Many cardiac diseases produce changes in the atrial muscle (substrate changes) such as fibrosis and dilatation. Some interventions aimed at preventing these changes or reversing them – drugs such as those with angiotensin-converting enzyme (ACE) inhibitors, angiotensin receptor blocker (ARB) II,⁸ aldosterone antagonists and statins ⁹ – produce small but incremental reductions in rates of AF.

That the PVs fire rapidly to produce AF means that the left atrium drives the AF. This realisation has led to catheter- and surgical-based attempts to isolate the PVs from the heart electrically and restore sinus rhythm. This is achieved by applying radiofrequency energy to the junction of the PVs and atrium, electrically isolating the veins from the heart.¹⁰ In patients with paroxysmal AF, this has borne promising results, but also an appreciation that, more rarely, other areas of the heart may have similar foci.

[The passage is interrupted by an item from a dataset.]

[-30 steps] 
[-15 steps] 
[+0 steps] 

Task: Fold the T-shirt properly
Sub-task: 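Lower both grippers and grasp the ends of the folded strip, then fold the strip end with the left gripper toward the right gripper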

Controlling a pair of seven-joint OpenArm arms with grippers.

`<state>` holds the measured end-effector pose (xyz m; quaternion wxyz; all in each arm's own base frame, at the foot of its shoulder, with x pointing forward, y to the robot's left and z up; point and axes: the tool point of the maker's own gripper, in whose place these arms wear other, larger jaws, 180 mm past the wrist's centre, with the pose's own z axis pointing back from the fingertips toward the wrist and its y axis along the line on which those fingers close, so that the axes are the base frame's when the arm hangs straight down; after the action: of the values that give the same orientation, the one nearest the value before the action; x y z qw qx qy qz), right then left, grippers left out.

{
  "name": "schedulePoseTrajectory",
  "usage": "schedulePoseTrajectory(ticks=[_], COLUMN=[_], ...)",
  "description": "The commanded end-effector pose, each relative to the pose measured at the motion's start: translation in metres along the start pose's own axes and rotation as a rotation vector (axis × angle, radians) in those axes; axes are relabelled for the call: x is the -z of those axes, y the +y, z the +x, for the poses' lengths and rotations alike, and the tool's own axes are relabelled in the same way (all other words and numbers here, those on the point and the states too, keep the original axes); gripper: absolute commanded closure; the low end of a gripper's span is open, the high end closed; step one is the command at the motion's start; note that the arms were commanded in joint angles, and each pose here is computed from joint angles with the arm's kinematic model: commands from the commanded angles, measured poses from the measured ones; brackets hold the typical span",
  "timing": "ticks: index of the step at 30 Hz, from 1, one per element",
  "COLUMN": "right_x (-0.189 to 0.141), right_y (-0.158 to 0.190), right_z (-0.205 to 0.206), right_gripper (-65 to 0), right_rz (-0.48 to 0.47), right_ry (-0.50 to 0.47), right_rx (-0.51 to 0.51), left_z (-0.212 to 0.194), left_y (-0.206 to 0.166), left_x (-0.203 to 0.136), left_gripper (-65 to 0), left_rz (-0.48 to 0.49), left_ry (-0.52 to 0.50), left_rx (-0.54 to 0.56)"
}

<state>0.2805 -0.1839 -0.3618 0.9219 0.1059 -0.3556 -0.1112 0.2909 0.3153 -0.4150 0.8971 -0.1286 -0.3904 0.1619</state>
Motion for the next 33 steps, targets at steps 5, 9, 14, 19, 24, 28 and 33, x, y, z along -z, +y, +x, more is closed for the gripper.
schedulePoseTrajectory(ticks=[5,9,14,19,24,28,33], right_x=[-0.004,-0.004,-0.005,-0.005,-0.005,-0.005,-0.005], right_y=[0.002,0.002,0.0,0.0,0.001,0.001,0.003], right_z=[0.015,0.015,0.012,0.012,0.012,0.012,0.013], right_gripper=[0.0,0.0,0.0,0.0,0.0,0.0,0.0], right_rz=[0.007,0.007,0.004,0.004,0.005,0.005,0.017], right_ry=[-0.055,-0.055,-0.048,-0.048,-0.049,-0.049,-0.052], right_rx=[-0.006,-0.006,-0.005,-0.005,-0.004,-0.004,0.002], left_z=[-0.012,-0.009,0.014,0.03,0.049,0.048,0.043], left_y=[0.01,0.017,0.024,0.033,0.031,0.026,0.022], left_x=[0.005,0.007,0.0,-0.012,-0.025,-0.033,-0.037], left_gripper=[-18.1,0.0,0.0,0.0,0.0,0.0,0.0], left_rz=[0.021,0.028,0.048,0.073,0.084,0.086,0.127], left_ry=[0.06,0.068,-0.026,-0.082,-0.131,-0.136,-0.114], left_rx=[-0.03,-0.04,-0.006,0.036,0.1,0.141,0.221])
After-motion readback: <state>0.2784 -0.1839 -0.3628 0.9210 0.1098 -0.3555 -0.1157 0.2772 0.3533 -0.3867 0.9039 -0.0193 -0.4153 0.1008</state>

Isolation of the PVs is technically challenging. Late electrical reconnection is common and accounts for a significant proportion of relapses. Attempts to improve results have focused on improved anatomical definition with the use of mapping systems integrating computed tomography (CT) of the heart with electro-anatomical mapping and the use of alternative energy sources such as focused ultrasound and cryoablation (freezing to denature tissue).¹¹

In other patients with permanent AF this limited ablation is less successful, reflecting more advanced change in substrate. The placement of additional lines in the left atrium has improved results. This has the effect of electrically compartmentalising the atria, preventing the circulation of AF but also disconnecting adjacent structures – such as the coronary sinus – from the atria, further reducing the mass of atrial tissue that can sustain AF. Currently, the optimal place for additional ablation lines remains unclear, but the roof of the left atrium, the coronary sinus and the intra-atrial septum appear important. This success is partly the result of a better understanding of the underlying mechanisms of AF, but also the application of increasingly sophisticated mapping systems such as the CARTO® XP system, allowing visualisation of the cardiac chambers without the need for prolonged X-ray exposure for patient and physician.¹² The construction of virtual anatomies by these systems can be augmented by the integration of pre-procedure CT and magnetic resonance (MR) scans, allowing more detailed definition of cardiac anatomy (CARTOMERGE™ Image Intergration Module Software).